Problems with Azure with K80 GPGPU

luisgoje9hl · March 24, 2022, 4:52pm

Dear All,

Microsoft Azure
Ubuntu 20.04.
Virtualized K80 GPGPU
EGL Drivers
Nvidia Driver of CUDA 11.4.4

I am getting problems with the virtualized K80 in Microsoft Azure. In CUDA sometimes, it do not synchronizes after a kernel or fails in a GPU memory allocation (with plenty of memory).

It works after a newly driver installation (of CUDA 11.4.4) and a reboot.

Some suggestion?

Thanks,

Luís Gonçalves

generix · March 24, 2022, 4:59pm

Please enable the nvidia-persistenced to start on boot, make sure it is continuously running and check if that resolves the issue.

luisgoje9hl · March 24, 2022, 6:30pm

When I run the program in foreground I not noticed problems.
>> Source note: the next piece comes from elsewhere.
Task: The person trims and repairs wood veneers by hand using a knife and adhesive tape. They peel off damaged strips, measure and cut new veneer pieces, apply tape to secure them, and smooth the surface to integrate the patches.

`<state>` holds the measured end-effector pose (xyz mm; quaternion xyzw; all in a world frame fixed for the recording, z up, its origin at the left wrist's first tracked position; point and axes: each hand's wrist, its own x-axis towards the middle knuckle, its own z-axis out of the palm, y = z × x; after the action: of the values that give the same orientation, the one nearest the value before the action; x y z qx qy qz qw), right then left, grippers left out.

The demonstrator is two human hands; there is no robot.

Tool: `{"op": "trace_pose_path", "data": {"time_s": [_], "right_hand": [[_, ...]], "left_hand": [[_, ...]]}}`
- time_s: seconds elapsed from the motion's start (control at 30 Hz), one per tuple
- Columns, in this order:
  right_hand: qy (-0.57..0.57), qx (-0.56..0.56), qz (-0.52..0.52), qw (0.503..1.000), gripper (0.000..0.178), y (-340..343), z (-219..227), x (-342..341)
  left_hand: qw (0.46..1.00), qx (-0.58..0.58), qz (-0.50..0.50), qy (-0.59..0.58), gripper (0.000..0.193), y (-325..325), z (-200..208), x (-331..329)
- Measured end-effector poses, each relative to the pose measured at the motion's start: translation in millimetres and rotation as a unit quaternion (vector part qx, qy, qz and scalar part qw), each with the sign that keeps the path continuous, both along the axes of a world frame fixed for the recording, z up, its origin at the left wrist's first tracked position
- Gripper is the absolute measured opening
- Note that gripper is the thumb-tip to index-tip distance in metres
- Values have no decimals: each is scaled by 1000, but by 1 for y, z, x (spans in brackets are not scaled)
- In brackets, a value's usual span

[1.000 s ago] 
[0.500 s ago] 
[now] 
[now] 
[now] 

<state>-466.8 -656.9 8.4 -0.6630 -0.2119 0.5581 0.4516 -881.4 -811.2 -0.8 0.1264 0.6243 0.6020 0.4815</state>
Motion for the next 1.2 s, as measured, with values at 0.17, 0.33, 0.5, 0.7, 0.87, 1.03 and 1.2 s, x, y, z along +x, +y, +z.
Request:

But when I run in background it had problems. It happens in the middle of the running. Previous CUDA operations run ok but then start giving problems.

All with Persistent on.

luisgoje9hl · March 24, 2022, 6:58pm

The program is run with a os.system in Python. I put the command as “sudo nvidia-smi -pm ENABLED && ./program &” and it worked. The user do not uses password for sudo.

I can not see the output/print of that command.

I do not know if it is a coincidence.

luisgoje9hl · March 25, 2022, 11:38am

The procedure in last post does not work everytime. The solution to put the persistence in the boot worked now 3 times in a row.

Ubuntu 20.04

/etc/rc.local

#!/bin/bash
sudo nvidia-smi -pm ENABLED

Do not forget to enable execute permission on rc.local.

Thanks for the solution.